According to data released by the Florida Office of Insurance Regulation, the number of commercial condo policies covered by Citizens increased by 148% — from 1,947 to 4,824 — during that time.

Meanwhile, the dollar value of covered properties more than tripled — from $17.6 billion to $78.6 billion, while premiums collected for those policies went up by nearly five times — from $117.3 million to $666.9 million.

Citizens spokesman Michael Peltier last month attributed the disproportionate rise in covered property value and premium to an increase in the number of buildings it insures with replacement value of $10 million or more. The increase resulted from the trouble associations that run those buildings are having finding full limits for wind coverage, he said.

The amount of coverage available for commercial buildings valued at $10 million or more isn’t capped and premium increases aren’t limited as they are for single-family homes Citizens covers, Peltier said.

The pilot program would go into effect on July 1 of next year and last through 2029, according to the bill. That would be too late for condo complexes looking to renew their insurance policies before the June 1 start of hurricane season.

Candace Bunker, Citizens director of legislative and cabinet affairs, said she plans to meet with Cassel next week “to learn more about what she envisions.”

Dulce Suarez-Resnick, an insurance agent in Miami who specializes in condo coverage, said “it’s not a horrible idea,” but as written, the bill leaves too many questions unanswered.
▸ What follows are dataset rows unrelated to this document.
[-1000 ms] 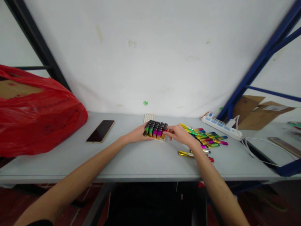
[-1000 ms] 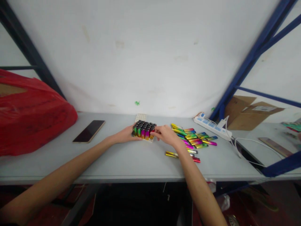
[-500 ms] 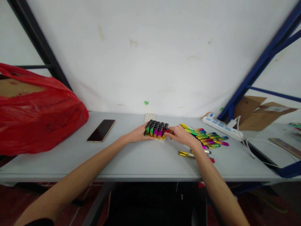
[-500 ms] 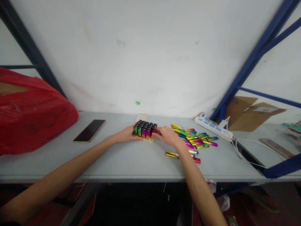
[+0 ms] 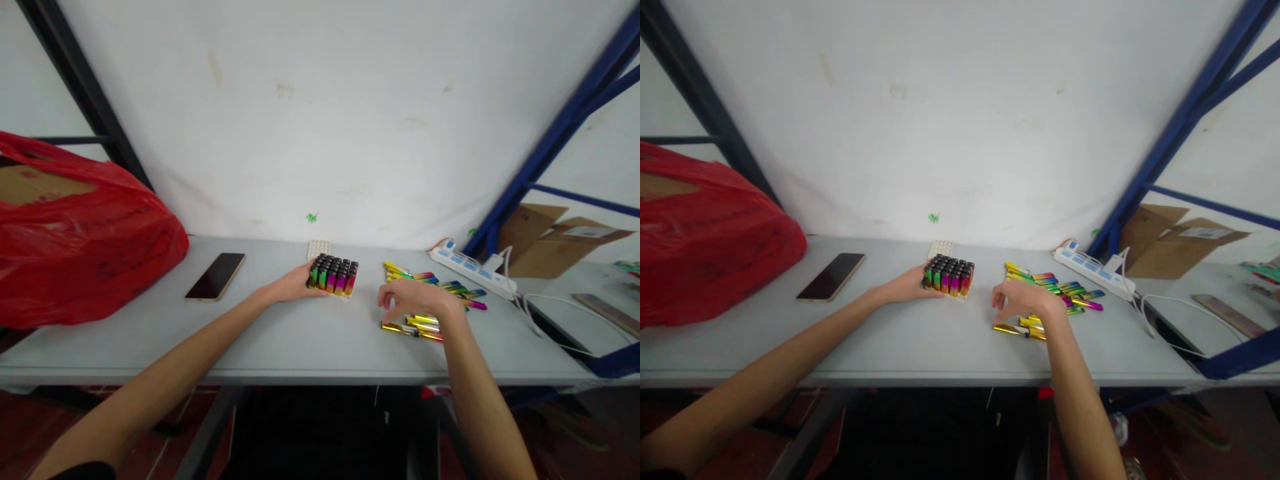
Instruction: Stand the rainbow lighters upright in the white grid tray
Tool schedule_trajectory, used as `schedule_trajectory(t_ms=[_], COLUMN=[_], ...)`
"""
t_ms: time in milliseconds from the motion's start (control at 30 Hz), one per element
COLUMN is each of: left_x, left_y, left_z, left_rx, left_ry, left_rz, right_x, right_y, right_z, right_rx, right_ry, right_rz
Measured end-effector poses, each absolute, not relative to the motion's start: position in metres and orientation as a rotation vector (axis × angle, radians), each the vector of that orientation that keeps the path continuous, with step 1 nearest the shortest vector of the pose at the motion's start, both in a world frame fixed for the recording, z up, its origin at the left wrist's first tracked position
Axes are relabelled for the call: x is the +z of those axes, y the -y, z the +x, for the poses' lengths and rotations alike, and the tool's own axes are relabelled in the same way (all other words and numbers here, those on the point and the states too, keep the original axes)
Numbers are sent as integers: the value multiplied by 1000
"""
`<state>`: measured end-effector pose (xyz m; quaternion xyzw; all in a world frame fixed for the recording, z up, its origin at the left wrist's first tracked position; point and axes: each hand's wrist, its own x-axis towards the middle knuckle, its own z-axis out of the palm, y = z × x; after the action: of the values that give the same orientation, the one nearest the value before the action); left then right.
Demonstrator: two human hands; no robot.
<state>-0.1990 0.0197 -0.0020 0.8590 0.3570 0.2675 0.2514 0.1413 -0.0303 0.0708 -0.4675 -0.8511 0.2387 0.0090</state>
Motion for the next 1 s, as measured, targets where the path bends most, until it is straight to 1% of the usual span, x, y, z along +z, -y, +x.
schedule_trajectory(t_ms=[133,267,333,500,700,800,1000], left_x=[-3,-2,-1,-2,-1,0,-3], left_y=[-21,-20,-19,-20,-19,-19,-20], left_z=[-200,-199,-198,-199,-198,-198,-199], left_rx=[734,754,755,740,753,764,760], left_ry=[-987,-951,-950,-969,-940,-912,-932], left_rz=[2324,2332,2335,2331,2338,2349,2340], right_x=[69,64,65,76,79,75,70], right_y=[37,34,31,26,21,19,19], right_z=[140,125,122,132,139,135,126], right_rx=[792,695,657,667,1019,1108,1242], right_ry=[2718,2716,2695,2572,2112,1890,1654], right_rz=[-1607,-1690,-1627,-1275,-1033,-998,-983])
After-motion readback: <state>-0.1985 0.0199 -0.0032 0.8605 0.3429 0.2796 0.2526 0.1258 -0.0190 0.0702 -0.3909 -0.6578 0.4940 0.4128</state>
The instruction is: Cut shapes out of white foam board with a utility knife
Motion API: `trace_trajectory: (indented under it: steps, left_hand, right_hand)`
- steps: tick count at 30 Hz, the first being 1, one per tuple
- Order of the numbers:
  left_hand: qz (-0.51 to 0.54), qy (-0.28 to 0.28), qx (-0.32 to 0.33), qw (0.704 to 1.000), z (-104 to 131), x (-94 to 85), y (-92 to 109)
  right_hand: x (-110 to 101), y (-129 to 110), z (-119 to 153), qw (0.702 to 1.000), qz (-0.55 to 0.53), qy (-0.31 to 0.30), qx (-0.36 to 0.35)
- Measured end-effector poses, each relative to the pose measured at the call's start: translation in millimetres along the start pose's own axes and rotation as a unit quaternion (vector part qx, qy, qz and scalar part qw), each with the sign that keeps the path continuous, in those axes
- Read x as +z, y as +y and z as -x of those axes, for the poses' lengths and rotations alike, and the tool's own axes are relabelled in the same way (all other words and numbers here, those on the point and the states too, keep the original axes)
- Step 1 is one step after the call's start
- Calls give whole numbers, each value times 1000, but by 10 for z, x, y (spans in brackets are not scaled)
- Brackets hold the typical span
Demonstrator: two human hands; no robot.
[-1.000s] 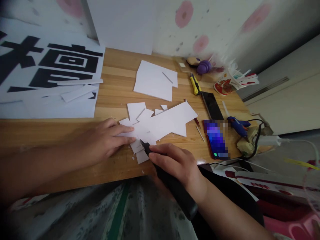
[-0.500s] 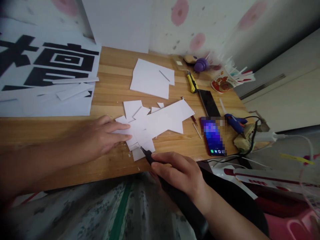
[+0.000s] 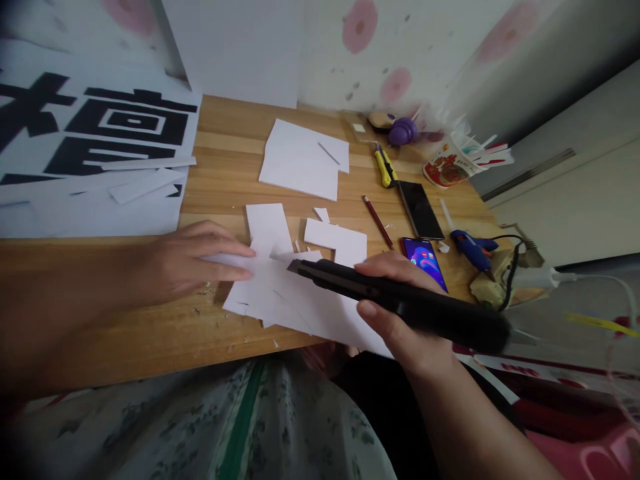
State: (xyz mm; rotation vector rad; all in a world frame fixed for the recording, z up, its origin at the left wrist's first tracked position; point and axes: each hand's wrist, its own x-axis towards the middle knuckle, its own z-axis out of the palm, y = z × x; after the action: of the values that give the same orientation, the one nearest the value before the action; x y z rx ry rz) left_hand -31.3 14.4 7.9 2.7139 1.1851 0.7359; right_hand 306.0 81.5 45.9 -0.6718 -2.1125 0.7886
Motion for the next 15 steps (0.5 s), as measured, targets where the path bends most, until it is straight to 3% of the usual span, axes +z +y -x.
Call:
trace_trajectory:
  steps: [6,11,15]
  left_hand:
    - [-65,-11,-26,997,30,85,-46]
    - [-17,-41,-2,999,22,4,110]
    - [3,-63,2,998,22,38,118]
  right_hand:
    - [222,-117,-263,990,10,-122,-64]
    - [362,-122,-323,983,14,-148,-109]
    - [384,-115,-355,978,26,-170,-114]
“Will Citizens be allowed to offer wind-only coverage outside of the wind-coverage area?” she asked. In Broward, Miami-Dade and Palm Beach counties, insurance customers must buy two policies — wind coverage from Citizens and a standard multiperil policy from Citizens or another insurer.

“If they allow you to buy that wind-only policy inland, that would be great,” she said.

Other questions must address depreciation for various roof types, the amount of the deductible for the wind-only portion, and the cost of the policy as the roof ages.

“Those are details that have to be worked out,” she said.